REQUIREMENT —
With the pictures left aside, write out exactly the lines of the listing below from the line with "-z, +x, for" to the line with "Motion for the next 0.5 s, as", both included, and only those.

**** DATA SHOWN

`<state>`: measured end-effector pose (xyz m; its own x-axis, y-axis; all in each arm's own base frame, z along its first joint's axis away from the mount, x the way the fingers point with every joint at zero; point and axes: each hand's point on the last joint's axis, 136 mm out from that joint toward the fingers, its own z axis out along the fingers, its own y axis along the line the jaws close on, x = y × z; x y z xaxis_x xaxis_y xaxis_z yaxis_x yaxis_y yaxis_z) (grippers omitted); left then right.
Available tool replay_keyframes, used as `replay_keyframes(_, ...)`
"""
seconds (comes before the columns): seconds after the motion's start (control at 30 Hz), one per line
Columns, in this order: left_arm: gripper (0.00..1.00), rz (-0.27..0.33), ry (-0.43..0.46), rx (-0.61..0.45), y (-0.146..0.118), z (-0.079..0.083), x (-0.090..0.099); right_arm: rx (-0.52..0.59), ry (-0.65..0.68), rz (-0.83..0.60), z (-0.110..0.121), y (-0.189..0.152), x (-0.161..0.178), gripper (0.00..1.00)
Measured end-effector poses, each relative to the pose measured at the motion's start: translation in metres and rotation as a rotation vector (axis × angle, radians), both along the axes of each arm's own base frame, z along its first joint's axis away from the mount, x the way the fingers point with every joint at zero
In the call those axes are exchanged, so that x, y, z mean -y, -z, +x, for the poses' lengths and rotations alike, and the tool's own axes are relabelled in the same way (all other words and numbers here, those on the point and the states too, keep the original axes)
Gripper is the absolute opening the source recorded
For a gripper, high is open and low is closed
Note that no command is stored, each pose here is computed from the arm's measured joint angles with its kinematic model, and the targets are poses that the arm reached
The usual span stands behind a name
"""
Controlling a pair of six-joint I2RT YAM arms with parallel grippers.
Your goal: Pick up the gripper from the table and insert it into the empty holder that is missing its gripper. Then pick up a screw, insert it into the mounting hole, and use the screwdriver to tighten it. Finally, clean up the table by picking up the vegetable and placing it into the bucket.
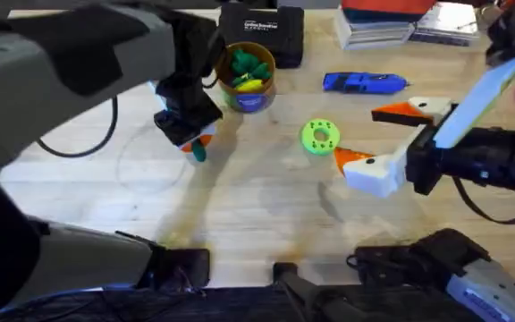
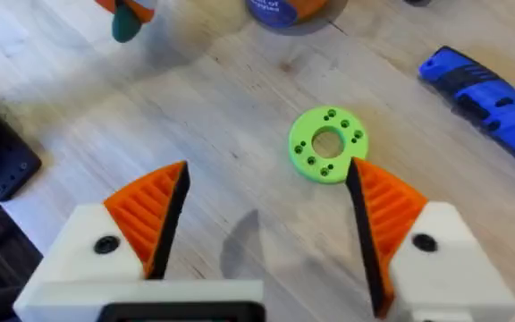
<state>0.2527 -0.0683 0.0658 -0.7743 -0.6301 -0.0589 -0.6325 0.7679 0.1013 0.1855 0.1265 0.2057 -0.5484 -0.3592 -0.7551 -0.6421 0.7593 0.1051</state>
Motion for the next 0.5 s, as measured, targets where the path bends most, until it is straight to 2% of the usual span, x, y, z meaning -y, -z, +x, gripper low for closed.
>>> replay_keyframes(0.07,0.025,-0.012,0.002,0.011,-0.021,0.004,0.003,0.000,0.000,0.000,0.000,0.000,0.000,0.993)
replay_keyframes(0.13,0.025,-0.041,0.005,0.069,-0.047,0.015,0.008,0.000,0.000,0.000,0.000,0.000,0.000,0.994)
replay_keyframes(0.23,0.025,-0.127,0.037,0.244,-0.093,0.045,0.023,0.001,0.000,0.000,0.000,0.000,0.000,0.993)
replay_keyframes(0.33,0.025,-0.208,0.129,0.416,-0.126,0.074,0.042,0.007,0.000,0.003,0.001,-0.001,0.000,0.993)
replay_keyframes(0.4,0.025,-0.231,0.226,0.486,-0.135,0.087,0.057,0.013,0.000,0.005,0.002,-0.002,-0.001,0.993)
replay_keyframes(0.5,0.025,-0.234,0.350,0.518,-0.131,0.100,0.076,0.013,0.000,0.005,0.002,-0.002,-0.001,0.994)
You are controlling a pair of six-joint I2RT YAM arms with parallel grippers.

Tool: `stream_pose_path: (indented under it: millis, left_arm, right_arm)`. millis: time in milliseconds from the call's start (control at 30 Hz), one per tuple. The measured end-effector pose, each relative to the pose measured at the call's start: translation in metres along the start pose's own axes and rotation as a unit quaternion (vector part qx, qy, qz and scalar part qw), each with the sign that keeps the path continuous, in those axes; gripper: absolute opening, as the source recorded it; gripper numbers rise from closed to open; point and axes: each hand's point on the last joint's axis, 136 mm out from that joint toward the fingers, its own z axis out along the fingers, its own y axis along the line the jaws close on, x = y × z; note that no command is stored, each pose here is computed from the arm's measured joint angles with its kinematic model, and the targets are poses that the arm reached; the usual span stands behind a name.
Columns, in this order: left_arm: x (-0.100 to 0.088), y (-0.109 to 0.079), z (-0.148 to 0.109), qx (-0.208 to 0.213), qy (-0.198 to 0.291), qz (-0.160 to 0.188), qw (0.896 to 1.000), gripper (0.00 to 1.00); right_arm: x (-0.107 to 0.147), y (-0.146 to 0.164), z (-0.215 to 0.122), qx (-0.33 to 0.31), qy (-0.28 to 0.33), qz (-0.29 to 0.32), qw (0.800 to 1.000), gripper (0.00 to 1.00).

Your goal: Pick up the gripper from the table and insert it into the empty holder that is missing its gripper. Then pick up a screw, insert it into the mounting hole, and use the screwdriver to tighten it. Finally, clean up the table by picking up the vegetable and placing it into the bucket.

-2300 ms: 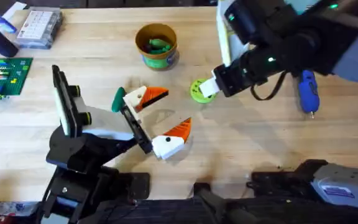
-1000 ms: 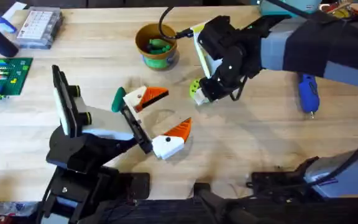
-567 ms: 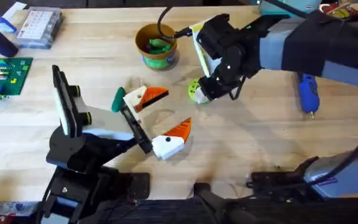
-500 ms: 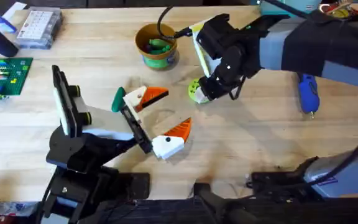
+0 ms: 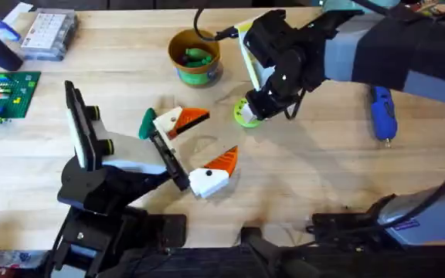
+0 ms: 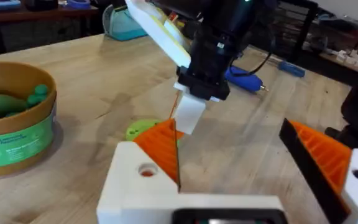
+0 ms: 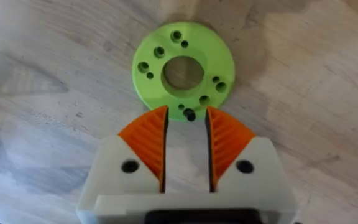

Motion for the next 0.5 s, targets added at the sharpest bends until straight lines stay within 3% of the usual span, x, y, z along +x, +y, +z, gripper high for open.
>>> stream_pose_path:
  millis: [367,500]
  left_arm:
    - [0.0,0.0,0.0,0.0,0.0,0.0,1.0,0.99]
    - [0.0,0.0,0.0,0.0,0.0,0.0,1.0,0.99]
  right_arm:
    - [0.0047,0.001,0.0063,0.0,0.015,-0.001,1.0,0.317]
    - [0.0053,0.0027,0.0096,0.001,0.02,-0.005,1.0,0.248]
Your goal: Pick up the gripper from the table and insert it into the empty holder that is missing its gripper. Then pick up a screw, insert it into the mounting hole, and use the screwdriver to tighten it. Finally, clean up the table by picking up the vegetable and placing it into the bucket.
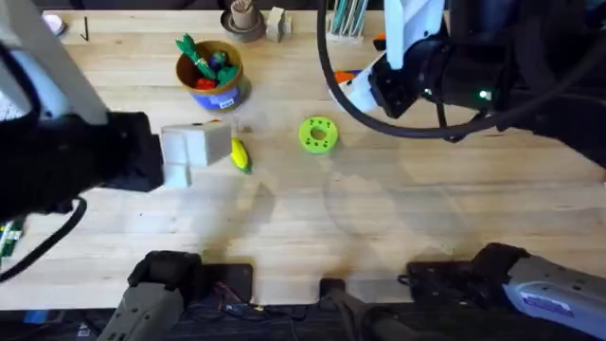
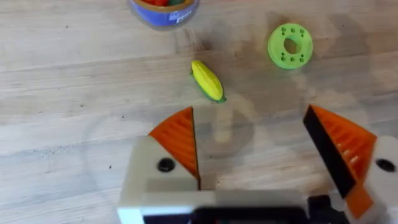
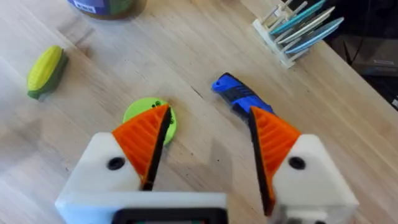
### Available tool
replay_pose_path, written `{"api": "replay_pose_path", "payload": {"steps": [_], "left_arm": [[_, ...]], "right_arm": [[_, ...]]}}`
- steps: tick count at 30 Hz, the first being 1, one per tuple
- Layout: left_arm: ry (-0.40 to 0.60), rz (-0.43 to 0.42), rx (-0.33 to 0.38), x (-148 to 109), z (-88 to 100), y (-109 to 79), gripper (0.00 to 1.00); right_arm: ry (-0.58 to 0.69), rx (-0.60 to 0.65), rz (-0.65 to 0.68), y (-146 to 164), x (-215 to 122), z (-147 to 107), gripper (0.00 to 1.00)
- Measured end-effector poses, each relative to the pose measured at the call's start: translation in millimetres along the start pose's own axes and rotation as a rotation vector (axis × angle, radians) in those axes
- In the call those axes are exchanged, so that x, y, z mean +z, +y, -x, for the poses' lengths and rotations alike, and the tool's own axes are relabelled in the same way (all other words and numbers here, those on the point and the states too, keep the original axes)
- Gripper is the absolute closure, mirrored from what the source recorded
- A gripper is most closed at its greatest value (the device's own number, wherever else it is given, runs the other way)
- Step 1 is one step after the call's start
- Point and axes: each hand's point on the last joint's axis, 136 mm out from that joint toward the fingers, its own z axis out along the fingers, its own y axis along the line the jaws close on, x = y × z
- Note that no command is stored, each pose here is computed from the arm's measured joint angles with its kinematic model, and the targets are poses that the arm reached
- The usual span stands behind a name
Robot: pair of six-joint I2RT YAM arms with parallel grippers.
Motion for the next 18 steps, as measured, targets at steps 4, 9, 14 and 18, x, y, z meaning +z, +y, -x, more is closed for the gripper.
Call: {"api": "replay_pose_path", "payload": {"steps": [4, 9, 14, 18], "left_arm": [[0.075, 0.005, -0.055, 16, -0.6, 2.1, 0.006], [0.169, 0.028, -0.183, 46, 3.4, 7.3, 0.006], [0.203, 0.058, -0.315, 90, -6.9, 16.9, 0.006], [0.242, 0.086, -0.416, 125, -34.7, 25.1, 0.006]], "right_arm": [[0.0, 0.0, 0.0, 0, 0, 0, 0.207], [0.0, 0.0, 0.0, 0, 0, 0, 0.207], [0.0, 0.0, 0.0, 0, 0, 0, 0.207], [0.0, 0.0, 0.0, 0, 0, 0, 0.207]]}}
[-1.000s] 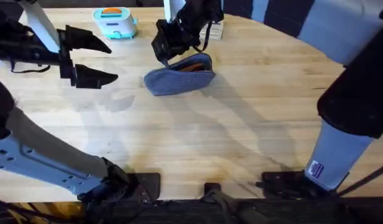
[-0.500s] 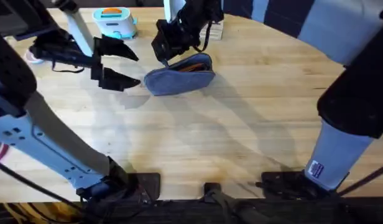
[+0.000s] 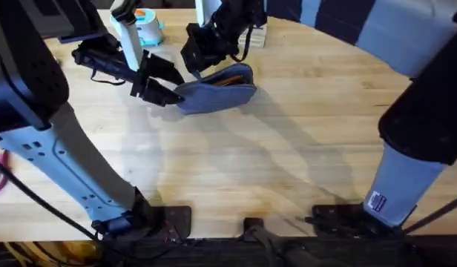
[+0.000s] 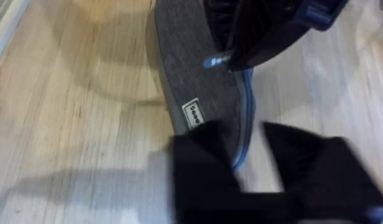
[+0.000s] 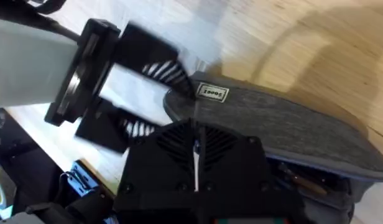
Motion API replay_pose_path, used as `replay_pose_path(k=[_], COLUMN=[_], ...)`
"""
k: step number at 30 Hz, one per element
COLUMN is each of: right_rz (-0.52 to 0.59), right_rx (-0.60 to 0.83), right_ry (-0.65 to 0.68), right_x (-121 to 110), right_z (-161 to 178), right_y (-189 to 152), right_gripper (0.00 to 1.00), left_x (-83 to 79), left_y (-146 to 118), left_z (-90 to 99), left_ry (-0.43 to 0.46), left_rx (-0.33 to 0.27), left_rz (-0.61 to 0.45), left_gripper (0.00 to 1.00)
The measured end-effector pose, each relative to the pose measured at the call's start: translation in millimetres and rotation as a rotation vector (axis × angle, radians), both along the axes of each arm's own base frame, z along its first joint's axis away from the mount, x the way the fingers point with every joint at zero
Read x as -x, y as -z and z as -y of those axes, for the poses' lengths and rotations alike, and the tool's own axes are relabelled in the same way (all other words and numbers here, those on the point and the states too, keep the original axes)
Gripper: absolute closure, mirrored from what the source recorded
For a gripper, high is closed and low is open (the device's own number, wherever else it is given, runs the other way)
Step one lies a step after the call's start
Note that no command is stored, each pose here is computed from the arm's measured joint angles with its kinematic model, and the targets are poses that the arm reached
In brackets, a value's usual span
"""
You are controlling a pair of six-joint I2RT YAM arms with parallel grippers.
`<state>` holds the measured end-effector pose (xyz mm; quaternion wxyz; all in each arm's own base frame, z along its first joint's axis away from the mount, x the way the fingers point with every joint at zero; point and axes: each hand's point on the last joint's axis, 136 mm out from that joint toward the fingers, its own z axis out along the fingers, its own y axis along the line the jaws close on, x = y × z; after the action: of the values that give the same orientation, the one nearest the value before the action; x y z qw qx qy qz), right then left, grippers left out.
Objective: Unzip the bag, pick up the pens from the table one at a time and place them inside, then zip the bag closed.
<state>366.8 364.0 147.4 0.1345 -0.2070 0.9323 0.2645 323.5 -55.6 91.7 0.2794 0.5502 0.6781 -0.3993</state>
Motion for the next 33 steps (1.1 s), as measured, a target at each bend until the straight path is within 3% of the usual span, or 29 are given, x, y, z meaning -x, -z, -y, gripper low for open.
replay_pose_path(k=[2, 3, 4, 9, 22, 23, 33], right_rz=[-0.001, -0.001, -0.001, -0.003, -0.095, -0.105, -0.092], right_rx=[0.001, 0.001, 0.001, 0.001, 0.080, 0.101, 0.156], right_ry=[0.000, 0.000, 0.000, 0.009, 0.135, 0.172, 0.301], right_x=[0, 0, 0, -3, -36, -42, -70], right_z=[0, 0, 0, 4, 92, 111, 172], right_y=[0, 0, 0, 0, 14, 16, 20], right_gripper=[0.971, 0.971, 0.971, 0.971, 0.971, 0.971, 0.969], left_x=[-1.0, -1.6, -1.2, -1.2, -2.1, -1.9, -2.7], left_y=[1, 2, 2, 2, 1, 1, -1], left_z=[-0.6, -0.8, -0.9, -1.1, -0.5, -0.4, 2.2], left_ry=[0.002, 0.004, 0.004, 0.005, 0.001, 0.001, -0.001], left_rx=[-0.005, -0.006, -0.008, -0.009, -0.003, -0.002, 0.009], left_rz=[0.008, 0.014, 0.012, 0.013, 0.015, 0.014, 0.015], left_gripper=[0.848, 0.928, 0.948, 0.956, 0.960, 0.960, 0.960])
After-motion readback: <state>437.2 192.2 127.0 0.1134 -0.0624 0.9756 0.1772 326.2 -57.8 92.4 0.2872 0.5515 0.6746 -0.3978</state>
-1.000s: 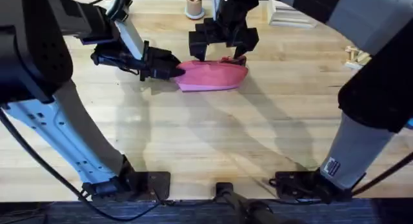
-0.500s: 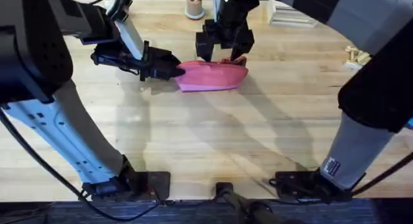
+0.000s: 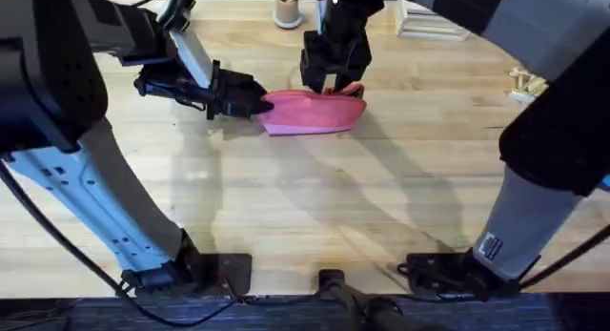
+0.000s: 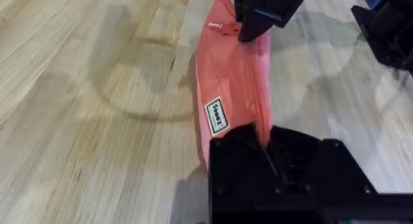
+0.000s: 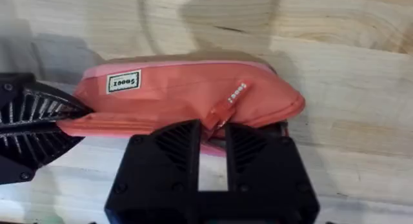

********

EXPECTED ANSWER —
In the call those axes are exchanged, so that x, y, z mean -y, -z, +x, for the poses' lengths and rotations alike, and the tool's own axes are relabelled in the same way (all other words and numbers here, those on the point and the states too, keep the original axes)
Gripper is the absolute opening the source recorded
For a gripper, high is open and low is closed
Note that no command is stored, each pose here is computed from the arm's measured joint angles with its kinematic model, and the targets are poses that the arm reached
The usual span stands behind a name
"""
Controlling a pair of six-joint I2RT YAM arms with parallel grippers.
Your goal: Pick up the gripper from the table and insert it into the empty holder that is missing its gripper. Then pick up a screw, insert it into the mounting hole, and use the screwdriver to tighten it. Finally, clean up the table by picking up the vegetable and placing it into the bucket.
<state>0.2527 -0.0683 0.0658 -0.7743 -0.6301 -0.0589 -0.6325 0.7679 0.1013 0.1855 0.1265 0.2057 -0.5484 -0.3592 -0.7551 -0.6421 0.7593 0.1051</state>
Motion for the next 0.5 s, as measured, targets where the path bends most, until it is straight to 2% of the usual span, x, y, z meaning -y, -z, +x, gripper low for closed.

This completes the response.